Issue CLOSE-FILE-OPENED-WITH-SUPERSEDE
Issue: CLOSE-FILE-OPENED-WITH-SUPERSEDE

Forum: Editorial

References: CLOSE, OPEN

Category: CLARIFICATION/CHANGE

Edit history: 2004-07-20, Version 1 by Bruno Haible

Status: For CLiki consideration

Problem Description:

Clarify the behaviour of CLOSE when :abort is T and an old file is being superseded: OPEN implies that an implementation is allowed to have already deleted the old file, whereas CLOSE does not allow this.
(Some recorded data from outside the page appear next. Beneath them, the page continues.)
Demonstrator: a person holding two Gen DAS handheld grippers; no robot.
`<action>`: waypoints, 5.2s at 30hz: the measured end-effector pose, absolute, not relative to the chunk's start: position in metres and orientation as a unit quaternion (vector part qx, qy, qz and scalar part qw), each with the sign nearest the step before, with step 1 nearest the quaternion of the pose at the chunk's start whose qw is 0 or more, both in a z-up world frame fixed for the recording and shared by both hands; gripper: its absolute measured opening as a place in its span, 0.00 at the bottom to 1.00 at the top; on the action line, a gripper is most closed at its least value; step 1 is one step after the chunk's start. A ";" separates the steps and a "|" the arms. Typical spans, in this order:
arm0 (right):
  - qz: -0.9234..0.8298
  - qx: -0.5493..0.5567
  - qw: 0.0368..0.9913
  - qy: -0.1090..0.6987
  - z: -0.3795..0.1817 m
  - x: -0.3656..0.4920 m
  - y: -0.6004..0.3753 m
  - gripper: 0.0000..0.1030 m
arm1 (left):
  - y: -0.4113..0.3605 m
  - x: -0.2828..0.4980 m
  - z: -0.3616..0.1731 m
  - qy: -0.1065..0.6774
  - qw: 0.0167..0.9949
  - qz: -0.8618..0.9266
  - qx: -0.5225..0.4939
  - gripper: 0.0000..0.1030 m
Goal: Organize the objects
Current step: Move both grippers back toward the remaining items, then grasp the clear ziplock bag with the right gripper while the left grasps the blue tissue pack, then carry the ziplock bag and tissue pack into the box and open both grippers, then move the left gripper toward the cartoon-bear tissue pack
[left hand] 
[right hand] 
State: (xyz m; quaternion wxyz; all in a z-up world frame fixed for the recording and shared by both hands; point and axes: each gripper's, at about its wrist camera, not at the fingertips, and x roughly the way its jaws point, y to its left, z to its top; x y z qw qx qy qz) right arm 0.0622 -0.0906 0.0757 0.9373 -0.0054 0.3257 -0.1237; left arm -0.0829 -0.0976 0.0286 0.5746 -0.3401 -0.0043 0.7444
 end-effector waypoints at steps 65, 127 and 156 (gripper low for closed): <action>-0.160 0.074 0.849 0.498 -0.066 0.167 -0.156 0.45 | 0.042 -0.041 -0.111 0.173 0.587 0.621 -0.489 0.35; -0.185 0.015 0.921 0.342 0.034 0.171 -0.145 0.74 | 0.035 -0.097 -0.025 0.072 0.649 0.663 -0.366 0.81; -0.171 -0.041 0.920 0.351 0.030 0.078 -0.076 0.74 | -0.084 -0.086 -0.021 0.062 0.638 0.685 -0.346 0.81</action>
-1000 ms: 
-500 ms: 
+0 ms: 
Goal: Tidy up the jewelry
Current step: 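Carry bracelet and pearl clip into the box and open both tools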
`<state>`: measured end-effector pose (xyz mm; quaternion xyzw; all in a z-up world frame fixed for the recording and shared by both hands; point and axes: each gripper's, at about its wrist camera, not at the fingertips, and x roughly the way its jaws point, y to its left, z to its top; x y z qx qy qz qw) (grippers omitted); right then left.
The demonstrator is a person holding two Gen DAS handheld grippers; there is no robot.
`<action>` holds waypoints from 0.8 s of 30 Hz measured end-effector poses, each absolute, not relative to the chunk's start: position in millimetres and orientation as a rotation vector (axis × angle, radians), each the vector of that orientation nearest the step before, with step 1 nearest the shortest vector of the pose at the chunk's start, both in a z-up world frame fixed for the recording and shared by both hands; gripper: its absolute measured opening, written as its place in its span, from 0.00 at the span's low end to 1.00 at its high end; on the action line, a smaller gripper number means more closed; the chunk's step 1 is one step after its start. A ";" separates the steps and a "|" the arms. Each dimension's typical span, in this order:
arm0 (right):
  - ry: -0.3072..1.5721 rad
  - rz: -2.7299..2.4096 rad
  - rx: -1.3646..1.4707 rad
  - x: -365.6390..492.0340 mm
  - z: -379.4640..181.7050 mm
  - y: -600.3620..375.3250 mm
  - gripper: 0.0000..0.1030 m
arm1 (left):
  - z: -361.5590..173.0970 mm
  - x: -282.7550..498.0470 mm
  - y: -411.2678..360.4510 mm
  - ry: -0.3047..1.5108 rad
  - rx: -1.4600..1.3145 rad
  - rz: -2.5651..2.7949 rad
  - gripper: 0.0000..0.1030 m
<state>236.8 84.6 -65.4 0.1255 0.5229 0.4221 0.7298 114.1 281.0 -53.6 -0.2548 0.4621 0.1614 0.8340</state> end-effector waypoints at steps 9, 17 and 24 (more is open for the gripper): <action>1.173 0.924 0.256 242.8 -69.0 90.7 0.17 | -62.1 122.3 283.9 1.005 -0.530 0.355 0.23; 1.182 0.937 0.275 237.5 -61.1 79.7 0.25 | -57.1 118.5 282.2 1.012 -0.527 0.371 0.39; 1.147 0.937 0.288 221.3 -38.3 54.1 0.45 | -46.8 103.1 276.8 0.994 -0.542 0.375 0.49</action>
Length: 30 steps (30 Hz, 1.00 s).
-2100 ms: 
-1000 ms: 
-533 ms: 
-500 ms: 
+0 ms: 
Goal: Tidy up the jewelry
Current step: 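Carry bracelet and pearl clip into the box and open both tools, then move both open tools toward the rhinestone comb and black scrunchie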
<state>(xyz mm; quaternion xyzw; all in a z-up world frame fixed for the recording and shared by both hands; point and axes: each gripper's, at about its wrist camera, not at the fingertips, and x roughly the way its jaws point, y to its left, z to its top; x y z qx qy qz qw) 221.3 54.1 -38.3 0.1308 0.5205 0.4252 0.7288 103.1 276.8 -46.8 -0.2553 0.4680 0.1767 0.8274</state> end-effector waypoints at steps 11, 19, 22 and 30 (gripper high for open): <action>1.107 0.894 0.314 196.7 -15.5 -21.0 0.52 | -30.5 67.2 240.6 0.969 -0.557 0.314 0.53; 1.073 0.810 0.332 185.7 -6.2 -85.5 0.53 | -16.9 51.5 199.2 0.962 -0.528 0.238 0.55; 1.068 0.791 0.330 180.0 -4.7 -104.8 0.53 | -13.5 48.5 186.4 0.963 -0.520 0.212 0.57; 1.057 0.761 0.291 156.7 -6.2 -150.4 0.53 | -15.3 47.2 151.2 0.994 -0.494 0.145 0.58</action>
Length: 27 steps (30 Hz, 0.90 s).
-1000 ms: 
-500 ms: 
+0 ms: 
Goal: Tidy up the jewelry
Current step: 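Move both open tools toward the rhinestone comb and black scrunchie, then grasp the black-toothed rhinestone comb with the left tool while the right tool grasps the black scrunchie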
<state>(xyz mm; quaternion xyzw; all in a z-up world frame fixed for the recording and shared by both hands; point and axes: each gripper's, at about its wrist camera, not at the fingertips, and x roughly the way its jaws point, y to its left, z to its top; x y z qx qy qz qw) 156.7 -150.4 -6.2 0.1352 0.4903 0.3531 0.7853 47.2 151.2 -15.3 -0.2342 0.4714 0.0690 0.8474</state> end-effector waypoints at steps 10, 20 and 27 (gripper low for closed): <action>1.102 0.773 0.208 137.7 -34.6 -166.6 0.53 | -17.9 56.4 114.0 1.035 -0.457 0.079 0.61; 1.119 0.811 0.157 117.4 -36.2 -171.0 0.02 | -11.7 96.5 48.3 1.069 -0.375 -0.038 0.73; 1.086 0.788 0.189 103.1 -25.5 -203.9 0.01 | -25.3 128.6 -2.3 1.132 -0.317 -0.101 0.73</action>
Proposal (CLOSE-FILE-OPENED-WITH-SUPERSEDE:ALLOW):

In the description of CLOSE, add "if possible" before "the file is deleted and any previously existing file is not superseded."

Test case:

Rationale:

The description of the IF-EXISTS modes was written with a more complex filesystem than Unix in mind (1. versions and 2. the distinction between delete and expunge). So any mapping to Unix filesystems must necessarily do some simplifications. It is good that ANSI CL leaves the precise mapping up to the implementation. The description of OPEN's :SUPERSEDE already says "If possible".

Current practice:

CLISP implements :SUPERSEDE in a way that doesn't make a backup, therefore (close stream :abort t) cannot recover the data. SBCL works similarly.

Cost to Implementors:

None.

Cost to Users:

None. Programs who want a backup strategy need to use :IF-EXISTS :RENAME, not :SUPERSEDE anyway.

Cost of Non-Adoption:

Some implementations might implement a backup strategy for :SUPERSEDE, thus slowing down disk I/O in an unnecessary way.

Benefits:

Clarity. Avoiding unnecessary inefficiency.

Aesthetics:

Discussion:
  • Bruno Haible supports ALLOW.
  • Nikodemus Siivola supports ALLOW, and notes that :RENAME-AND-DELETE seems to provide for the :ABORT T recovery perfectly. :RENAME is of dubious utility, however, as there is not portable way to find out the new name.